___ Records for the task ___

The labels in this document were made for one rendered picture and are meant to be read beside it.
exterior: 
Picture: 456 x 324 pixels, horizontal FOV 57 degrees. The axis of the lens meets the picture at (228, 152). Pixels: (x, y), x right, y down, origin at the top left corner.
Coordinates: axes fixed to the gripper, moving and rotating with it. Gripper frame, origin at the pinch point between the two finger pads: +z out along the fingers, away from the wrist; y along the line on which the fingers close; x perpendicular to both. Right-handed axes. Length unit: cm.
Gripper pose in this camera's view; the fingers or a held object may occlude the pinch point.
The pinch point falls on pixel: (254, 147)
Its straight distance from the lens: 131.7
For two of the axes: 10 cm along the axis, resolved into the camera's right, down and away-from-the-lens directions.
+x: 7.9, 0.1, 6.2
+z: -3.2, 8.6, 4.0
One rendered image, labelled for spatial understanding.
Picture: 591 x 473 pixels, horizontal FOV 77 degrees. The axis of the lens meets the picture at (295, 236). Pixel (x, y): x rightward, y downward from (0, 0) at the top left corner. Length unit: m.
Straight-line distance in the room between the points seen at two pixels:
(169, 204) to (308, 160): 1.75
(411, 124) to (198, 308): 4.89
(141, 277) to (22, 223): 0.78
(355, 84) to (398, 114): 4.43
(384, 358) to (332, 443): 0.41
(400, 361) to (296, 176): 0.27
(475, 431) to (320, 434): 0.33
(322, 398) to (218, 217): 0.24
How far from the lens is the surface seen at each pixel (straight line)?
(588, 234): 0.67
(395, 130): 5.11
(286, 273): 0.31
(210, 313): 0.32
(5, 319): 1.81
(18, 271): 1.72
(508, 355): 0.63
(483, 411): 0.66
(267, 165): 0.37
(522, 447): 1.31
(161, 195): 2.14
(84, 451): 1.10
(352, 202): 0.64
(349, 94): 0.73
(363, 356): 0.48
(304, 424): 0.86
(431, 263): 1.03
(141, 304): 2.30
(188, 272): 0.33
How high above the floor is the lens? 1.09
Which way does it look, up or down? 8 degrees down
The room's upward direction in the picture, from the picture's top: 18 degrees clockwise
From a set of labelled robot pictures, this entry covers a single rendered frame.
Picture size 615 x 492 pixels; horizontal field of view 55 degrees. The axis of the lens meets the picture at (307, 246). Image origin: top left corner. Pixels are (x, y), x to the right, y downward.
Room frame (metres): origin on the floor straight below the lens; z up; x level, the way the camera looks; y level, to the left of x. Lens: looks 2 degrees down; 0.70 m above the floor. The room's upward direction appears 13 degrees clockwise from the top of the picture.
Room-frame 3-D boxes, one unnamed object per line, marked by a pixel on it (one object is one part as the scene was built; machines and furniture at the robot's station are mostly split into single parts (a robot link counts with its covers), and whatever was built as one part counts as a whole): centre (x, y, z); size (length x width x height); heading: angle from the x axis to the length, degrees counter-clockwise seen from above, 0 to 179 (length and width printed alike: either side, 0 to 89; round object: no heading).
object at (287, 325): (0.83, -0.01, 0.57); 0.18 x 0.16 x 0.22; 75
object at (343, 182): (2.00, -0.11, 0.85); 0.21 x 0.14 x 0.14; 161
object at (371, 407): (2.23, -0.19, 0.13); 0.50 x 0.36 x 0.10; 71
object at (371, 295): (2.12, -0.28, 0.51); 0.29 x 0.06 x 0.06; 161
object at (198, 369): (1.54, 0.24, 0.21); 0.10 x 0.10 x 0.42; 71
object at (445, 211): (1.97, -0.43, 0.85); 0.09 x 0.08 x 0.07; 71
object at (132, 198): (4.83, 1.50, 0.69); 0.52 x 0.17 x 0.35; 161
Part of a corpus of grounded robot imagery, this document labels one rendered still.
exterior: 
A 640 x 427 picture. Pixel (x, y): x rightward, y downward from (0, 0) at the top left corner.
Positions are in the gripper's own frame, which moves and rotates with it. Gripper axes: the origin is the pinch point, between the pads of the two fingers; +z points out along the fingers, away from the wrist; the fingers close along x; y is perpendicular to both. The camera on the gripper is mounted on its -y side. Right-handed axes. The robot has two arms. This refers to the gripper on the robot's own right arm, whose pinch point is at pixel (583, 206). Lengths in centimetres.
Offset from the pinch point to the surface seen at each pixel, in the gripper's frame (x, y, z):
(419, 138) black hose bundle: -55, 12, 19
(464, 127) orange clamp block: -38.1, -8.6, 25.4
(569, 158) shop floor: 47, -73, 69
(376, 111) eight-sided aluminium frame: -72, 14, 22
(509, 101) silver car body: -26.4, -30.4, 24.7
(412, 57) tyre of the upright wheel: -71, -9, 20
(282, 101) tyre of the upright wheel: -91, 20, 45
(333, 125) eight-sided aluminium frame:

___

What you need to do
In the entries above, one line contains "(141, 304): 2.30" and another contains "object at (343, 182): (2.00, -0.11, 0.85);". Reproduce exactly those two lines and the lines between them, nothing else.

Completed task
(141, 304): 2.30
(188, 272): 0.33
How high above the floor is the lens? 1.09
Which way does it look, up or down? 8 degrees down
The room's upward direction in the picture, from the picture's top: 18 degrees clockwise
From a set of labelled robot pictures, this entry covers a single rendered frame.
Picture size 615 x 492 pixels; horizontal field of view 55 degrees. The axis of the lens meets the picture at (307, 246). Image origin: top left corner. Pixels are (x, y), x to the right, y downward.
Room frame (metres): origin on the floor straight below the lens; z up; x level, the way the camera looks; y level, to the left of x. Lens: looks 2 degrees down; 0.70 m above the floor. The room's upward direction appears 13 degrees clockwise from the top of the picture.
Room-frame 3-D boxes, one unnamed object per line, marked by a pixel on it (one object is one part as the scene was built; machines and furniture at the robot's station are mostly split into single parts (a robot link counts with its covers), and whatever was built as one part counts as a whole): centre (x, y, z); size (length x width x height); heading: angle from the x axis to the length, degrees counter-clockwise seen from above, 0 to 179 (length and width printed alike: either side, 0 to 89; round object: no heading).
object at (287, 325): (0.83, -0.01, 0.57); 0.18 x 0.16 x 0.22; 75
object at (343, 182): (2.00, -0.11, 0.85); 0.21 x 0.14 x 0.14; 161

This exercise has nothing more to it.